I am working on an application where I would like to retrieve a list of the day's top news stories from some source (such as the BBC) and parse these for keywords that I can use against my own tag data. There are obviously lots of webservices and APIs out there - but what would you suggest as good routes to take.
One thing I was considering is periodically downloading the RSS feed of BBC News and parsing the content using the Yahoo term extractor. This seems like a good solution to me, but the term extractor is for non-commercial use only and my application is commercial.

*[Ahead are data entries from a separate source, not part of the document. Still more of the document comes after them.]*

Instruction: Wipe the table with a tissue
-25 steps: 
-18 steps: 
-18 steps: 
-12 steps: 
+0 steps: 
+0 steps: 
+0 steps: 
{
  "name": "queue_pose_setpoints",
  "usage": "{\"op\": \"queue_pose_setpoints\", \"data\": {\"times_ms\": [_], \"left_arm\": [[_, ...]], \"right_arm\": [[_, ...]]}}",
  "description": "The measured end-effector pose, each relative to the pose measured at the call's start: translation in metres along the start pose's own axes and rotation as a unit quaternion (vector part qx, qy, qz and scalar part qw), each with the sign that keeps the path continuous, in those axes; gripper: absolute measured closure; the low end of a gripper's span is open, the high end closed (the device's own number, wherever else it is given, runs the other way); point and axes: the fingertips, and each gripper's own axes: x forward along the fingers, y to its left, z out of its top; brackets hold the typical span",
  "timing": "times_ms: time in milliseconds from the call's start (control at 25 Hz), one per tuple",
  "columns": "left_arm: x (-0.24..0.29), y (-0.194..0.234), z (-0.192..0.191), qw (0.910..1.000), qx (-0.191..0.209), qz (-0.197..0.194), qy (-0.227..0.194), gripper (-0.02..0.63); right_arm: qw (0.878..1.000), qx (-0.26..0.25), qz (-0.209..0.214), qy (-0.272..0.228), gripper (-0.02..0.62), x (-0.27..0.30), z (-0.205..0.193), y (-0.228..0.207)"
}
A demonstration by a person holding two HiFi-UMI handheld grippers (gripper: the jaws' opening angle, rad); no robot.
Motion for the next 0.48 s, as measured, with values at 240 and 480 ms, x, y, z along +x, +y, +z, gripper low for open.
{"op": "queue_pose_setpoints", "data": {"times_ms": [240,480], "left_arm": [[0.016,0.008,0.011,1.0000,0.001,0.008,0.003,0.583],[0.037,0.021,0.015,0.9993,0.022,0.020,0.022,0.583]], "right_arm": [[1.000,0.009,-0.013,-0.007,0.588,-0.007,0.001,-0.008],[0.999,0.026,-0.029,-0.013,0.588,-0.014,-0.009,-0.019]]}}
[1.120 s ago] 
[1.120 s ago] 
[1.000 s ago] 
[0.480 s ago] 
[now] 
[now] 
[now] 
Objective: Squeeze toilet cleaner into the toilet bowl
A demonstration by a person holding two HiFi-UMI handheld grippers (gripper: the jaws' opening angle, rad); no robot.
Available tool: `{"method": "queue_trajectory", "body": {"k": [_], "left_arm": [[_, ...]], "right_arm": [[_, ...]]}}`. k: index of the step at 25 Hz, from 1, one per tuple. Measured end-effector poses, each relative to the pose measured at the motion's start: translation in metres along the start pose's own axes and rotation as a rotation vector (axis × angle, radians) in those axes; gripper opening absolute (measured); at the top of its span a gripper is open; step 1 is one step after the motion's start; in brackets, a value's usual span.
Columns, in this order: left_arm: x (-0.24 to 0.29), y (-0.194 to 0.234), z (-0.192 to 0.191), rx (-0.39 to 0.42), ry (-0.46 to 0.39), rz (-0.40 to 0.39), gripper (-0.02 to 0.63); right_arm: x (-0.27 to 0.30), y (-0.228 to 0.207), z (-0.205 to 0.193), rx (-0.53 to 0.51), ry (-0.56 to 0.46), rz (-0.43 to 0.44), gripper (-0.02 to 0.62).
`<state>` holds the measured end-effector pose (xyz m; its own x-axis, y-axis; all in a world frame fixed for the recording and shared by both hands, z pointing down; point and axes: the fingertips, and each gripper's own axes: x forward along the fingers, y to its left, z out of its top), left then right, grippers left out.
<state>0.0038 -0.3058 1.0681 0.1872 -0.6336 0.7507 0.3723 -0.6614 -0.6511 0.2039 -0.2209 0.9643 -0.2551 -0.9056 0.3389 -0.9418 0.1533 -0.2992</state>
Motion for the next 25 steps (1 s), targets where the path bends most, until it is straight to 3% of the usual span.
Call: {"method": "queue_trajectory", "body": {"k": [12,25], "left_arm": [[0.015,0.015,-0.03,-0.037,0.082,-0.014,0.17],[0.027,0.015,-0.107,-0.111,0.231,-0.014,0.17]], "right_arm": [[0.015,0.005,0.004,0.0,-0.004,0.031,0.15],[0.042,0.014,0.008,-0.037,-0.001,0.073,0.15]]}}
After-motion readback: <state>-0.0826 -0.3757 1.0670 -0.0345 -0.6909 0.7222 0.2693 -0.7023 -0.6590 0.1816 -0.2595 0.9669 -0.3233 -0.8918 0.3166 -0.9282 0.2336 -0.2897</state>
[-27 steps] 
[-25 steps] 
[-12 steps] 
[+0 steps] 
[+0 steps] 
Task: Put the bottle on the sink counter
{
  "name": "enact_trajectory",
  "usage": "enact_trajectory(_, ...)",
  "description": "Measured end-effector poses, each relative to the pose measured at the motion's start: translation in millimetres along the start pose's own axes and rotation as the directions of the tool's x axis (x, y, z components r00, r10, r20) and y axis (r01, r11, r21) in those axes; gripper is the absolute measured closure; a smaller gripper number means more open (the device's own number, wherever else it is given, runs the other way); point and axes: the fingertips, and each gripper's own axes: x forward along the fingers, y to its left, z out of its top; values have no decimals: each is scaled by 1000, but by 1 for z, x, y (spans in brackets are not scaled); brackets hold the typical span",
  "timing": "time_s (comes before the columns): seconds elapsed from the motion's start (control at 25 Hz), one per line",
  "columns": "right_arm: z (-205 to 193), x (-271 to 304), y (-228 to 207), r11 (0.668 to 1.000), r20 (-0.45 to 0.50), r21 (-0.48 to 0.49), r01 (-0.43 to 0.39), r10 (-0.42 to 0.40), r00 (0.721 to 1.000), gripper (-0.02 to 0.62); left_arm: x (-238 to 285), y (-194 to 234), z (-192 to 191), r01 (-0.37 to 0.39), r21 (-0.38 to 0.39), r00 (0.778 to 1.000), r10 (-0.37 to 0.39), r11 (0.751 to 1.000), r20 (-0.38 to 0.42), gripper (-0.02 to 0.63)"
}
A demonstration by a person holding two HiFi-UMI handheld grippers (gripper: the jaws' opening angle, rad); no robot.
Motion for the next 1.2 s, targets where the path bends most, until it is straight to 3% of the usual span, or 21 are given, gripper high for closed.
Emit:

YQL looks promising but I'm not sure how easy it will be to condense the data down to keywords.
All suggestions welcome, both for the news source and the keyword/tag extraction, and for both commercial and non-commercial uses.
Update:
Building on the suggestion of an answer, here's the YQL for grabbing the keywords from the top UK news stores on the BBC:
select content
from search.termextract
where context in (
select title
from rss
where url='http://newsrss.bbc.co.uk/rss/newsonline_uk_edition/front_page/rss.xml'
)
which returns something like:
<?xml version="1.0" encoding="UTF-8"?>
<query xmlns:yahoo="http://www.yahooapis.com/v1/base.rng" yahoo:count="46" yahoo:created="2009-11-13T11:49:05Z" yahoo:lang="en-US" yahoo:updated="2009-11-13T11:49:05Z" yahoo:uri="http://query.yahooapis.com/v1/yql?q=select+content+from+search.termextract+where+context+in+%28select+title+from+rss+where+url%3D%27http%3A%2F%2Fnewsrss.bbc.co.uk%2Frss%2Fnewsonline_uk_edition%2Ffront_page%2Frss.xml%27+%29">
<results>
<Result xmlns="urn:yahoo:cate">new york</Result>
<Result xmlns="urn:yahoo:cate">bolt gun</Result>
<Result xmlns="urn:yahoo:cate">stalker</Result>
<Result xmlns="urn:yahoo:cate">russia</Result>
<Result xmlns="urn:yahoo:cate">moon</Result>
<Result xmlns="urn:yahoo:cate">hijack</Result>
<Result xmlns="urn:yahoo:cate">yacht</Result>
<Result xmlns="urn:yahoo:cate">balloon</Result>
<Result xmlns="urn:yahoo:cate">parents</Result>
<Result xmlns="urn:yahoo:cate">bruce forsyth</Result>
<Result xmlns="urn:yahoo:cate">flu</Result>
Ultimately though, I don't think I can use this within a commercial app though due to the restrictions on the term extraction service.